So, go ahead and layout your course for your body of water. The easiest way to do it is with Google Earth. Use the ruler function and lay it out in NM. Then when it's there, trace over that with the Add Path function. If you can't figure that out, just send me the coordinates of your marks and I'll do it for you.

And TD, cheat at your own peril, my friend.


----------



## smackdaddy

lapworth said:


> I hate to give Smack any more work but maybe you could try running this race like College Football. Now you would have total power you could place people in Div. 1,2,3,4.... then when they send in there reports you could say weather they beat a certian boat or not in the same conditions. At then end of the season you could Invite us to a " Bowl Boat Race " . Examples Chessy Bowl, Down Under Bowl, Lake Bowl...... The best part will be when monthly " Smack Ratings " Come out. Everyone will be able to arguee the ratings all month.

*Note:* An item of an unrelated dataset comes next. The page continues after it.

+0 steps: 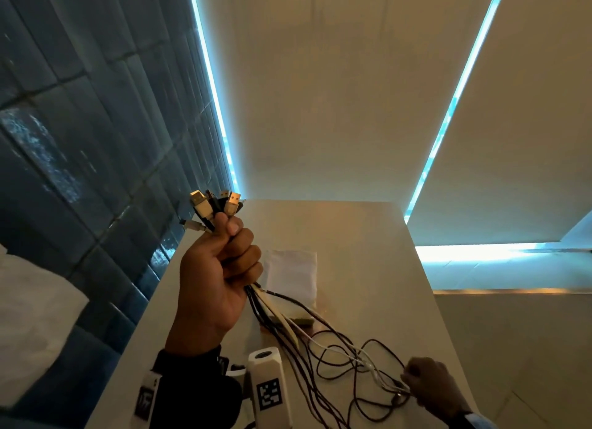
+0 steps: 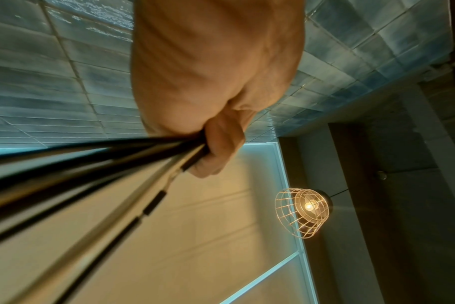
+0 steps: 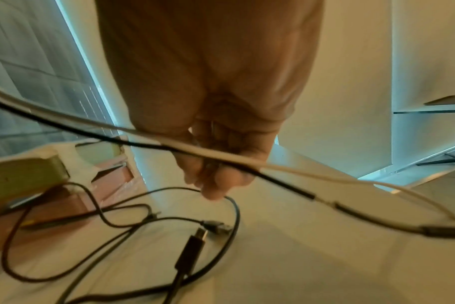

Dude, that sounds like the BCS. No way!

My ultimate goal is to start an international incident between two full-keelers.


----------



## lapworth

Exactly ! I go to Terp games all year if you had 60,000 people show up to one of your Bowls I think you would be the biggest thing that ever happend to sailing.


----------



## Ulladh

I favor Smacks original scheme.

Drop an the triangle down on your prefered body of water. Whatever combination of lenght of triangle sides and laps to produce an agreed course length.

Report your time and conditions then some one with more time than sense can work out what it all means.


----------



## lapworth

Could I just use the bouys in the bay example R2 , G1A, then G1? I cant get my charts there down at the boat and I am stuck in over 2' snow. I can give you the distance(when i get out) but it wont be an exact 2.5 nm. The good thing about it is everyone in my area would know the marks.


----------



## Ulladh

Anybody in the Philadelphia area ready to embarrass me on this 3 hour cruise. 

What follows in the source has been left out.